In such situations I can suggest doing one of 2 things:
- Combine your work into one commit and rebase
- Or combine your work into one commit and apply your commit on a fresh branch
I’m going to describe all of the above strategies in the following sections.
Squash and rebase
- Squash all your work into one commit, unless you really want to have a specific commit visible in your PR (in such situation maybe you should create another PR with that change only?)
- Run
git rebase -i HEAD~<number-of-commits>
to do the squash in the CLI, - Once you have all your commits squashed into one do run the
git rebase ...
command once again. - Resolve your conflicts once and for always, because you have a clear overview of all your changes.
Squash and start fresh
This specific strategy is useful when having so many conflicts that it’s really difficult to solve them all properly.
- Squash all your commits into one commit,
- Create a copy of your current branch -
git checkout -b <copy-current-branch-name>
, - Go back to the original feature branch -
git checkout -
, - Hard reset the content of the branch -
git reset --hard origin/<source-branch>
. It will overwrite everything in your branch. -
Cherry-pick your commit from the branch copy -
git cherry-pick <commit-hash>
. If you don’t know where to find the commit hash then you have to type ingit log
command and the hash will be visible in the line with commit text.
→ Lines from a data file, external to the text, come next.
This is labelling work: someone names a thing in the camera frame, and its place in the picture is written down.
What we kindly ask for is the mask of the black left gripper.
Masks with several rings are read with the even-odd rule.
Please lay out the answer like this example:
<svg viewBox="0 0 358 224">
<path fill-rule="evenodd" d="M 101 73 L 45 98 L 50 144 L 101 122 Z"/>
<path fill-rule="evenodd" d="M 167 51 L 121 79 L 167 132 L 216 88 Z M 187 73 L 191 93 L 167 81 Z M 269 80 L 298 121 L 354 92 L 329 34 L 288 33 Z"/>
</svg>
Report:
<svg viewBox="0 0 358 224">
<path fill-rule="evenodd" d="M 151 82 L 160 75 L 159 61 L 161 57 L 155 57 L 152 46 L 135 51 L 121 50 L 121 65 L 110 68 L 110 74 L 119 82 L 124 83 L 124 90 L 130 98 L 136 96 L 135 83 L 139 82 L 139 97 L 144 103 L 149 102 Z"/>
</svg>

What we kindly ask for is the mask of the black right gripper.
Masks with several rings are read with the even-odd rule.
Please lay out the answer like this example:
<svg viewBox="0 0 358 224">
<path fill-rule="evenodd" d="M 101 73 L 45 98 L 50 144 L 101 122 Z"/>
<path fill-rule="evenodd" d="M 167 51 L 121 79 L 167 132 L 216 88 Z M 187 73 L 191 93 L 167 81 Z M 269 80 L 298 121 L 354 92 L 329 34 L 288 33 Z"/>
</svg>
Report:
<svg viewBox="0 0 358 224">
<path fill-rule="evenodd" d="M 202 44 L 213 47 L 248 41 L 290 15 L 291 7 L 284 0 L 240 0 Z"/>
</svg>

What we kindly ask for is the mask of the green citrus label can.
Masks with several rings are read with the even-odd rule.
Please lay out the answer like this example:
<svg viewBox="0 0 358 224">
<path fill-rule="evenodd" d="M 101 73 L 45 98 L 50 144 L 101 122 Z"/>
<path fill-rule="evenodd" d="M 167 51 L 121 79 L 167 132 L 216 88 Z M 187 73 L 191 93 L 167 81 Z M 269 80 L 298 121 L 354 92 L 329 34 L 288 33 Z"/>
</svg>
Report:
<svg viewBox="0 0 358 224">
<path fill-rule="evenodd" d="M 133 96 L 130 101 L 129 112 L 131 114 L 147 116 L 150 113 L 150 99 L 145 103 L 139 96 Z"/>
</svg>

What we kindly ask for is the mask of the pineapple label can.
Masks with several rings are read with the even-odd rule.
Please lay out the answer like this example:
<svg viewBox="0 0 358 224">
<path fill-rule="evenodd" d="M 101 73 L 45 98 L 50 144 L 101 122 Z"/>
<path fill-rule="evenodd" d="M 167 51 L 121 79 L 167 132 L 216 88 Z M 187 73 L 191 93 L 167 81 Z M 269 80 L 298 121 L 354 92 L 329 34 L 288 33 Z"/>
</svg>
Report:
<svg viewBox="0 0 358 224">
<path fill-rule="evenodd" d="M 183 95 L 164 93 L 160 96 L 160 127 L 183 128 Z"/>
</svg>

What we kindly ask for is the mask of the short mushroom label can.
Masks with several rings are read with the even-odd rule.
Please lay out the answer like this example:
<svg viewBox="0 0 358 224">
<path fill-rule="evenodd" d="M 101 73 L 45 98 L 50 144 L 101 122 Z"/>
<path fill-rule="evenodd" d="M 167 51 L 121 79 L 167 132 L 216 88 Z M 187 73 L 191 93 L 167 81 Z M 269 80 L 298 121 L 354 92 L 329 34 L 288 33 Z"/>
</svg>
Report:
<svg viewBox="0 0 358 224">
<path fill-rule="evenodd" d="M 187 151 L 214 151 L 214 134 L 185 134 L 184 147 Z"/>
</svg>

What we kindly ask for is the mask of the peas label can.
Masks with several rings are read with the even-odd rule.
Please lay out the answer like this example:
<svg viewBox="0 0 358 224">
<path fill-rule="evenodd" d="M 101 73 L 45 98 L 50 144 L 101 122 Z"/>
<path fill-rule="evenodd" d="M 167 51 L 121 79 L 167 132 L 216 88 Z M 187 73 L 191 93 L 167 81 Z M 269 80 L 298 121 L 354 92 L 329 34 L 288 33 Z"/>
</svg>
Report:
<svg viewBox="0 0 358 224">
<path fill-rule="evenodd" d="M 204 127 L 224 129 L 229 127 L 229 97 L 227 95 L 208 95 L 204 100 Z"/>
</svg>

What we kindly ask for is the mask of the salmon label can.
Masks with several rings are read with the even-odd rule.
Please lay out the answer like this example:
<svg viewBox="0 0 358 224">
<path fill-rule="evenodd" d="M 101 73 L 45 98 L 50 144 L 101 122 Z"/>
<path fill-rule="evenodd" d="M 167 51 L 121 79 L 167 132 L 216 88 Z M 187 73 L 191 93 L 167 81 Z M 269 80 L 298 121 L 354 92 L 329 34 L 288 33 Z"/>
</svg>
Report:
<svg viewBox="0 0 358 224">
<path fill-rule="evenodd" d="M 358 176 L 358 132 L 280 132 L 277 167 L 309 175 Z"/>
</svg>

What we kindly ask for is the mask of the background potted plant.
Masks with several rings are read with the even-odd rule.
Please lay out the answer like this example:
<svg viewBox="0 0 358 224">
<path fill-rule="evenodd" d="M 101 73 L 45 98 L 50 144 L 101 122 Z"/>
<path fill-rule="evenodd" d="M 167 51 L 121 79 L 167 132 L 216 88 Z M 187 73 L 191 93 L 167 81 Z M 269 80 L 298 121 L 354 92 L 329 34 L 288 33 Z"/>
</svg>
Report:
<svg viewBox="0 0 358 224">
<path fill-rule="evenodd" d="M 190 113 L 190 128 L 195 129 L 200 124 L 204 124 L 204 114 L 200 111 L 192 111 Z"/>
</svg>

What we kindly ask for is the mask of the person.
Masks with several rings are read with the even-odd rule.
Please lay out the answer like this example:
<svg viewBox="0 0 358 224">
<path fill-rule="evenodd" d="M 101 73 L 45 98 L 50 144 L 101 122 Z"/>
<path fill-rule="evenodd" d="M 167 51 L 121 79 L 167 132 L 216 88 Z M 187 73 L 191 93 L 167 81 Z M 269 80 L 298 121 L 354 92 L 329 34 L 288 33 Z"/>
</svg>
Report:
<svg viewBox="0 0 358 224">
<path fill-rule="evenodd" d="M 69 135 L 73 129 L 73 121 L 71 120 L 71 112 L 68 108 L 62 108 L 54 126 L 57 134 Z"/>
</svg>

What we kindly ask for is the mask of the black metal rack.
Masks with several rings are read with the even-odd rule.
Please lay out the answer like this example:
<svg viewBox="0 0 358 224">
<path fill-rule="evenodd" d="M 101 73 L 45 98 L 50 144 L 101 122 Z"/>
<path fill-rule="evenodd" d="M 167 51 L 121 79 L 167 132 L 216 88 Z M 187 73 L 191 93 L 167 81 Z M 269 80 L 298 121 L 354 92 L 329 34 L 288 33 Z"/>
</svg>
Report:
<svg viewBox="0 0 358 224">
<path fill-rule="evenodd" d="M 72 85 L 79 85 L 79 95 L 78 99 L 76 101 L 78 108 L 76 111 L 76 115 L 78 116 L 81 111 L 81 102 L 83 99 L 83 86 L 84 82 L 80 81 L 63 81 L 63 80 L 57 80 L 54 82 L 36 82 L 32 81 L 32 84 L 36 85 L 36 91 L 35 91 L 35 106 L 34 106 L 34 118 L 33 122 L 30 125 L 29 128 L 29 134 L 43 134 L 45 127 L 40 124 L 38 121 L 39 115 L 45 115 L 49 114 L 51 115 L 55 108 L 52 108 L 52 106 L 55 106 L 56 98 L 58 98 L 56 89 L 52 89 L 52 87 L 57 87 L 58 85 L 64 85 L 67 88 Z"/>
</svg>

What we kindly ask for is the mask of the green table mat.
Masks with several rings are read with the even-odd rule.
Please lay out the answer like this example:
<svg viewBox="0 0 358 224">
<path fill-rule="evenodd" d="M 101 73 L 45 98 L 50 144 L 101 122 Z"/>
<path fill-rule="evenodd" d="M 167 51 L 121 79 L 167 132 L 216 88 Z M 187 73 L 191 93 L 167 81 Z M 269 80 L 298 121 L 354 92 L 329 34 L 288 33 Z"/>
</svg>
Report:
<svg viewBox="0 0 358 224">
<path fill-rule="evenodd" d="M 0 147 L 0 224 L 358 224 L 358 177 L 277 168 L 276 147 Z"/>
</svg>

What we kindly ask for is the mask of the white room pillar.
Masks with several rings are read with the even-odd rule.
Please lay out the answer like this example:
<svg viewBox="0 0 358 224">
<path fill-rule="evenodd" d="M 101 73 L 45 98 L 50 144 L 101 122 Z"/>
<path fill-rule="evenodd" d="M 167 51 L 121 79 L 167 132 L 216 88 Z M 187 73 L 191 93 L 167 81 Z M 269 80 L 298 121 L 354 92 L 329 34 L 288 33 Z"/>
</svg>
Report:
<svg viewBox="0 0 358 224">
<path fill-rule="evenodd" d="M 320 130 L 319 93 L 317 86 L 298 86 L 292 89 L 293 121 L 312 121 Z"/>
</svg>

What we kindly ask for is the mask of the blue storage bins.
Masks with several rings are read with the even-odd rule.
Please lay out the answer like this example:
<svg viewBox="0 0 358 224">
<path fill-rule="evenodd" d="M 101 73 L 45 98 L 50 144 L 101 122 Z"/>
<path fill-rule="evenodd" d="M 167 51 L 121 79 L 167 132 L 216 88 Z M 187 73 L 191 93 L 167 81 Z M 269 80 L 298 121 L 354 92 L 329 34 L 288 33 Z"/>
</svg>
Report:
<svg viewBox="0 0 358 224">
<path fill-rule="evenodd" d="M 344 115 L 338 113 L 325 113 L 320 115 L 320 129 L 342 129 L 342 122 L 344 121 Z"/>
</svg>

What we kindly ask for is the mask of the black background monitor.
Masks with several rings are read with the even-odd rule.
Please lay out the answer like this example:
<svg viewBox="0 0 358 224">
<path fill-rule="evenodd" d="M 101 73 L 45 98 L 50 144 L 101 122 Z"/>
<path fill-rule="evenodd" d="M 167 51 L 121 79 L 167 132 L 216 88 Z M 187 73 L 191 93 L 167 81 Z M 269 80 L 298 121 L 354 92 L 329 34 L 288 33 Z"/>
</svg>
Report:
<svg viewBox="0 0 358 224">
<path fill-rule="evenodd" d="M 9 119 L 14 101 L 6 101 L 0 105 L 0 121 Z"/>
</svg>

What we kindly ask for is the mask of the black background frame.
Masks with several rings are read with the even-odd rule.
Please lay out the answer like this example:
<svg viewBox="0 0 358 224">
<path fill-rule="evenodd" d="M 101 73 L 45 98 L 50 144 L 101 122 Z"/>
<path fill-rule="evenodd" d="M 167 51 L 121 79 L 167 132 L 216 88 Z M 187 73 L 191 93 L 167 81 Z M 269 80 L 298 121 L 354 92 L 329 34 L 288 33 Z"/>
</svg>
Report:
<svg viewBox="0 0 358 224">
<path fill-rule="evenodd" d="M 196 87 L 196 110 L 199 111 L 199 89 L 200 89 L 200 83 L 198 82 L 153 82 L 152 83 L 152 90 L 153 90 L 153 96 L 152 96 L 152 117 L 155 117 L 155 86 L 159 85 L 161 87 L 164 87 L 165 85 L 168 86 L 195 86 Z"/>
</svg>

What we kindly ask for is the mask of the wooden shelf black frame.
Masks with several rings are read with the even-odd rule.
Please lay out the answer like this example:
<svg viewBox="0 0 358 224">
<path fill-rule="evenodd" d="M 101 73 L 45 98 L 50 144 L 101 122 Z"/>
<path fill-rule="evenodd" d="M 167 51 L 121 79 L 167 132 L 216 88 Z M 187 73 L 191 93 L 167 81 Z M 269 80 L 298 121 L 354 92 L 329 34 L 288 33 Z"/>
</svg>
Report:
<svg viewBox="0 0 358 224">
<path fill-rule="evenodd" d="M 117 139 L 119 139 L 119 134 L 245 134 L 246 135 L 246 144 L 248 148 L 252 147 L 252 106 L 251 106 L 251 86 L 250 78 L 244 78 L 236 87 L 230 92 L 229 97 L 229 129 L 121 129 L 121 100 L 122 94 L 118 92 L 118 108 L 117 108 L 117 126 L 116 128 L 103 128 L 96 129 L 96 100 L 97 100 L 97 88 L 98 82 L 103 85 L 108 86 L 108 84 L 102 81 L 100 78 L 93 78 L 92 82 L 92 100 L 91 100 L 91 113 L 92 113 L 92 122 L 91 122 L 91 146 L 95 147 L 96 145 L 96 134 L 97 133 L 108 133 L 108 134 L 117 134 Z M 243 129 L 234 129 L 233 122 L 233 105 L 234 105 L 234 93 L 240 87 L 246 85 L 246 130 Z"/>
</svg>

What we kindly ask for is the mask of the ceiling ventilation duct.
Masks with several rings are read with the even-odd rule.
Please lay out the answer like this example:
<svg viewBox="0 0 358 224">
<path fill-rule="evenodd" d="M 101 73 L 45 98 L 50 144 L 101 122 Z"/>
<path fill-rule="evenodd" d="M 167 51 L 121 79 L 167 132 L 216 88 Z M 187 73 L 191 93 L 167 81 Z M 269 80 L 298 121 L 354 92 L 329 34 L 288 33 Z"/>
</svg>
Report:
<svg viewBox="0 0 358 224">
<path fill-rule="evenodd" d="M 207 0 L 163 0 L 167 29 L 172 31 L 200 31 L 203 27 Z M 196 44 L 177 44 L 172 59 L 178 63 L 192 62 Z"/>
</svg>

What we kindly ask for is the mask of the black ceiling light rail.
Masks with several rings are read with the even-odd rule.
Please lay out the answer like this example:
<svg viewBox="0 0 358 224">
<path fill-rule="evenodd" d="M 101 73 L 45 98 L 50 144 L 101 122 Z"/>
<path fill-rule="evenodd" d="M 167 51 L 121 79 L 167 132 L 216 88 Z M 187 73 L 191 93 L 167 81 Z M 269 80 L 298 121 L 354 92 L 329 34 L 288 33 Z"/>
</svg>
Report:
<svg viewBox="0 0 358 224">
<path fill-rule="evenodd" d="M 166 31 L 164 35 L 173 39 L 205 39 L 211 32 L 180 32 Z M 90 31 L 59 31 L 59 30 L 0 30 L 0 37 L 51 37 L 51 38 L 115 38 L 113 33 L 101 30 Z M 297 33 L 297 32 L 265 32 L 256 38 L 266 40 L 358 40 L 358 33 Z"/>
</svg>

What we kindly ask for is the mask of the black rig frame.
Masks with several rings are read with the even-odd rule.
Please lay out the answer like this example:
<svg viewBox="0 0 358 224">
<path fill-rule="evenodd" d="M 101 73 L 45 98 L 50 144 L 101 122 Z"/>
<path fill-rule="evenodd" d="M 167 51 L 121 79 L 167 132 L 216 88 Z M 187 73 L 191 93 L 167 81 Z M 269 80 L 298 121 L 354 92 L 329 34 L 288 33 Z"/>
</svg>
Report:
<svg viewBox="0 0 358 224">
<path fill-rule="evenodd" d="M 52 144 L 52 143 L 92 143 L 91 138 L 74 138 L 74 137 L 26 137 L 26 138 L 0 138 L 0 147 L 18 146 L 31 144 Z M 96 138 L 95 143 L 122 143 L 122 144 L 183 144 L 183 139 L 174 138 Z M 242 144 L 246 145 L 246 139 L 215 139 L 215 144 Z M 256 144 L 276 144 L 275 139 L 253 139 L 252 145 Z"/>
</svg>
The random set of letters and numbers is the hash you’re looking for.
The final
Once you follow any of those conflicts resolving strategies or after just rebasing your changes you need to force push your changes to the remote repository - git push --force-with-lease
. If you’re the only one working on a specific branch, then you don’t have to worry about anything, but if there are several people working on the same branch then the communication is the key. You must let others know that you’re going to force pushing changes to a remote repository. Make everyone involved aware that you’re going to overwrite the existing commits history and ask them to update their local copies as soon as possible to avoid even more difficult conflicts to solve in the future.
Sometimes it’s not that bad idea
So far I’ve written a lot about why rebasing changes is great:
- Having a linear history of changes,
- Having a clear overview of things that matter feature-wise,
- Easier code debugging with
git bisect
functionality.
But there are also situations where git merge
is not that bad and it’s necessary. The situations like:
- Merging pull requests. Obviously you want to see the merging point when you’re new code joined the stable codebase. Before that you must squash all your commits in the feature branch. What the team cares is just your final version of code. All the development/work-in-progress commits don’t matter at the end.
- Merging release branches to the branch where you do the release from, a.k.a production branch. You want to see the history of features changes there. Otherwise the only things you would see are commits like Release 1.10.0 and Release 1.10.0 which are not very informative. You can use tags for tagging specific versions.
Summary
I’m a great fan of linear history in Git, because it helps reasoning what are the changes made during the time being and that makes it easier to debug the codebase in order to find a specific commit that broke a functionality and to develop a proper fix for the issue found.
Following the suggestions in this article helps keeping your codebase healthy and maintainable in the long term, which is great for the developer experience.